Records drawn from a dataset:
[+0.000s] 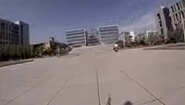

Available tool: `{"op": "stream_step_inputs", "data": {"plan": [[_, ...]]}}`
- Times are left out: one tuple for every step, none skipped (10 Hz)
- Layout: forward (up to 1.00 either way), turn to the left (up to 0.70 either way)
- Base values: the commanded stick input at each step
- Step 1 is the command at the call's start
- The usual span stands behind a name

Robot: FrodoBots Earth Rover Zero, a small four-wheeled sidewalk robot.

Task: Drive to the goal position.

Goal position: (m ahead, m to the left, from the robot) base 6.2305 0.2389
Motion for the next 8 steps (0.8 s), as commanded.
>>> {"op": "stream_step_inputs", "data": {"plan": [[0.7,0.0],[0.7,0.0],[0.7,0.0],[0.7,0.0],[0.7,0.0],[0.7,0.0],[0.7,0.0],[0.7,0.0]]}}
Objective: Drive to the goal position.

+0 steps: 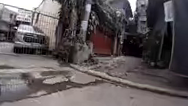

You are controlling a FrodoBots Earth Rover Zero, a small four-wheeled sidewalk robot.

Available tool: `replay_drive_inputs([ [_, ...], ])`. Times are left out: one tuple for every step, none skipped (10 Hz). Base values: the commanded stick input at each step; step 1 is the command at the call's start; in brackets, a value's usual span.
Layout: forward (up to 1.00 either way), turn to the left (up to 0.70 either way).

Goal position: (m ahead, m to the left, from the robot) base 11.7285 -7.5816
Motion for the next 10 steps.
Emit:
replay_drive_inputs([
  [1.0, -0.27],
  [1.0, -0.27],
  [1.0, -0.27],
  [1.0, 0.0],
  [1.0, 0.0],
  [1.0, 0.0],
  [1.0, -0.14],
  [1.0, -0.27],
  [1.0, -0.12],
  [1.0, 0.0],
])
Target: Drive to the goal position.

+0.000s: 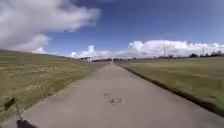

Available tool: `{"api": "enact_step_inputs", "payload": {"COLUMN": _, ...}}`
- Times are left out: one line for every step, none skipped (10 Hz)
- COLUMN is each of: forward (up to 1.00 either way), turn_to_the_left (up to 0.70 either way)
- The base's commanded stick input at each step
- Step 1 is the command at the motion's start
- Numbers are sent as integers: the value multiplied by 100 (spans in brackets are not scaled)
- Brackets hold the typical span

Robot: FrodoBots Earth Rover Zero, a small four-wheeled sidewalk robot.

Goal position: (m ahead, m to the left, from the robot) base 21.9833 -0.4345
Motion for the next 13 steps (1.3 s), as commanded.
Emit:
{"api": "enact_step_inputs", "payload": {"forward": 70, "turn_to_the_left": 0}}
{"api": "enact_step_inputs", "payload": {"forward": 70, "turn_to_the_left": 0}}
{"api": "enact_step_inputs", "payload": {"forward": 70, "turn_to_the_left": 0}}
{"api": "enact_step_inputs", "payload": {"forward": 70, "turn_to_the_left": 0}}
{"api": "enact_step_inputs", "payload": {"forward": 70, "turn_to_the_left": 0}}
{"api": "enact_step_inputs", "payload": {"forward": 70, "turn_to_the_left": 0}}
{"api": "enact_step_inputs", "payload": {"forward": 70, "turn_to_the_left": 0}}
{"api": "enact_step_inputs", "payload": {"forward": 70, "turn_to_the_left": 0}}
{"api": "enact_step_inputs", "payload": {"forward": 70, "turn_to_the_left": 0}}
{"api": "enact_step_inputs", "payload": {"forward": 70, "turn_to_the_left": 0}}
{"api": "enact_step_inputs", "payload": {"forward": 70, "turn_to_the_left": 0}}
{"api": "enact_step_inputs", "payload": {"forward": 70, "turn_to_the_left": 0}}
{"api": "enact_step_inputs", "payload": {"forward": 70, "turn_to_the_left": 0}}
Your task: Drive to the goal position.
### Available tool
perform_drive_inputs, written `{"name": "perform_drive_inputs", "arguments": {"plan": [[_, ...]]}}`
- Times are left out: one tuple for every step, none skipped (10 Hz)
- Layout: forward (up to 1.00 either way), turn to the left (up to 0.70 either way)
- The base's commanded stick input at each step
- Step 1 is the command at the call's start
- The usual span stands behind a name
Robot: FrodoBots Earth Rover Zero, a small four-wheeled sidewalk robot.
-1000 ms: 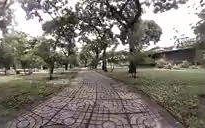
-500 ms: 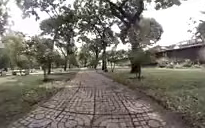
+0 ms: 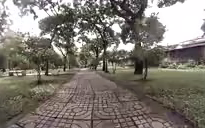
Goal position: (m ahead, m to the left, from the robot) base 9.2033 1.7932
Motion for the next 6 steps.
{"name": "perform_drive_inputs", "arguments": {"plan": [[1.00,0.00],[1.00,0.00],[1.00,0.00],[1.00,0.00],[1.00,0.00],[1.00,0.00]]}}
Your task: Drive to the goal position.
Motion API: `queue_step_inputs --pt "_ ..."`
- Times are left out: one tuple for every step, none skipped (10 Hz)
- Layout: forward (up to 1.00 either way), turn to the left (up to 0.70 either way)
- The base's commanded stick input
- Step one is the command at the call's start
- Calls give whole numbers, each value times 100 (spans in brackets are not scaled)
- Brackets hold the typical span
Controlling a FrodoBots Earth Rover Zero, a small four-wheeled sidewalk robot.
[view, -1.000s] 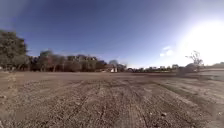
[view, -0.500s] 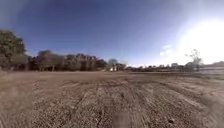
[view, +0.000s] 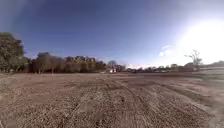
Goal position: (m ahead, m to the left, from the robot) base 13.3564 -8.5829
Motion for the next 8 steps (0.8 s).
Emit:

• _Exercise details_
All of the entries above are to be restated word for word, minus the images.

• _Problem solution_
[+0.000s] 

Available tool: `{"op": "stream_step_inputs", "data": {"plan": [[_, ...]]}}`
- Times are left out: one tuple for every step, none skipped (10 Hz)
- Layout: forward (up to 1.00 either way), turn to the left (up to 0.70 either way)
- Base values: the commanded stick input at each step
- Step 1 is the command at the call's start
- The usual span stands behind a name

Robot: FrodoBots Earth Rover Zero, a small four-wheeled sidewalk robot.

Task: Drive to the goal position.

Goal position: (m ahead, m to the left, from the robot) base 6.2305 0.2389
Motion for the next 8 steps (0.8 s), as commanded.
>>> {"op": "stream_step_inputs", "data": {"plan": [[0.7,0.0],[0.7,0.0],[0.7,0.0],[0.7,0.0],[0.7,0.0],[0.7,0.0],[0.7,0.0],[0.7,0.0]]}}
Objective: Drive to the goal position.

+0 steps: 

You are controlling a FrodoBots Earth Rover Zero, a small four-wheeled sidewalk robot.

Available tool: `replay_drive_inputs([ [_, ...], ])`. Times are left out: one tuple for every step, none skipped (10 Hz). Base values: the commanded stick input at each step; step 1 is the command at the call's start; in brackets, a value's usual span.
Layout: forward (up to 1.00 either way), turn to the left (up to 0.70 either way).

Goal position: (m ahead, m to the left, from the robot) base 11.7285 -7.5816
Motion for the next 10 steps.
Emit:
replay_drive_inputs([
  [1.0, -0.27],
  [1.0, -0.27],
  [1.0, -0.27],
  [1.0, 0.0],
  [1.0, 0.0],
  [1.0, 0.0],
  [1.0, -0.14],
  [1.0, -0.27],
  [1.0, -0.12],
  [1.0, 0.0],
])
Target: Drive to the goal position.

+0.000s: 

Available tool: `{"api": "enact_step_inputs", "payload": {"COLUMN": _, ...}}`
- Times are left out: one line for every step, none skipped (10 Hz)
- COLUMN is each of: forward (up to 1.00 either way), turn_to_the_left (up to 0.70 either way)
- The base's commanded stick input at each step
- Step 1 is the command at the motion's start
- Numbers are sent as integers: the value multiplied by 100 (spans in brackets are not scaled)
- Brackets hold the typical span

Robot: FrodoBots Earth Rover Zero, a small four-wheeled sidewalk robot.

Goal position: (m ahead, m to the left, from the robot) base 21.9833 -0.4345
Motion for the next 13 steps (1.3 s), as commanded.
Emit:
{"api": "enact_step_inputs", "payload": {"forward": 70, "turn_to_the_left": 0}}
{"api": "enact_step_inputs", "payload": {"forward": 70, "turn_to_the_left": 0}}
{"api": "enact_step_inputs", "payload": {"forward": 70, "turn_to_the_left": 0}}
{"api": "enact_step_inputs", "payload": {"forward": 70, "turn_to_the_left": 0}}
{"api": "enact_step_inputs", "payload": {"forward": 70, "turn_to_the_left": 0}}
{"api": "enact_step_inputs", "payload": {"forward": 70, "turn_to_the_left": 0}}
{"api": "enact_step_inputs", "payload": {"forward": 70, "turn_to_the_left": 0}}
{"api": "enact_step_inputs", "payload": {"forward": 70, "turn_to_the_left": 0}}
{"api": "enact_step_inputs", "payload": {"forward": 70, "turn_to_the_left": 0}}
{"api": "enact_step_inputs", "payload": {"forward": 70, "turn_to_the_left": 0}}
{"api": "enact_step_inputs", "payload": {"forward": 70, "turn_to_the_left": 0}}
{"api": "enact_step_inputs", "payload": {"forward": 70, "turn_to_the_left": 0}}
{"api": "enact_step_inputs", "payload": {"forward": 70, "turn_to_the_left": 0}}
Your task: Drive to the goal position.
### Available tool
perform_drive_inputs, written `{"name": "perform_drive_inputs", "arguments": {"plan": [[_, ...]]}}`
- Times are left out: one tuple for every step, none skipped (10 Hz)
- Layout: forward (up to 1.00 either way), turn to the left (up to 0.70 either way)
- The base's commanded stick input at each step
- Step 1 is the command at the call's start
- The usual span stands behind a name
Robot: FrodoBots Earth Rover Zero, a small four-wheeled sidewalk robot.
-1000 ms: 
-500 ms: 
+0 ms: 
Goal position: (m ahead, m to the left, from the robot) base 9.2033 1.7932
Motion for the next 6 steps.
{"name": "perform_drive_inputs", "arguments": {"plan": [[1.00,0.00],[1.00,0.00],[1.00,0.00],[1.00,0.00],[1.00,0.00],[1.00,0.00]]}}
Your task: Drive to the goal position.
Motion API: `queue_step_inputs --pt "_ ..."`
- Times are left out: one tuple for every step, none skipped (10 Hz)
- Layout: forward (up to 1.00 either way), turn to the left (up to 0.70 either way)
- The base's commanded stick input
- Step one is the command at the call's start
- Calls give whole numbers, each value times 100 (spans in brackets are not scaled)
- Brackets hold the typical span
Controlling a FrodoBots Earth Rover Zero, a small four-wheeled sidewalk robot.
[view, -1.000s] 
[view, -0.500s] 
[view, +0.000s] 
Goal position: (m ahead, m to the left, from the robot) base 13.3564 -8.5829
Motion for the next 8 steps (0.8 s).
Emit:

The answer has been written out completely.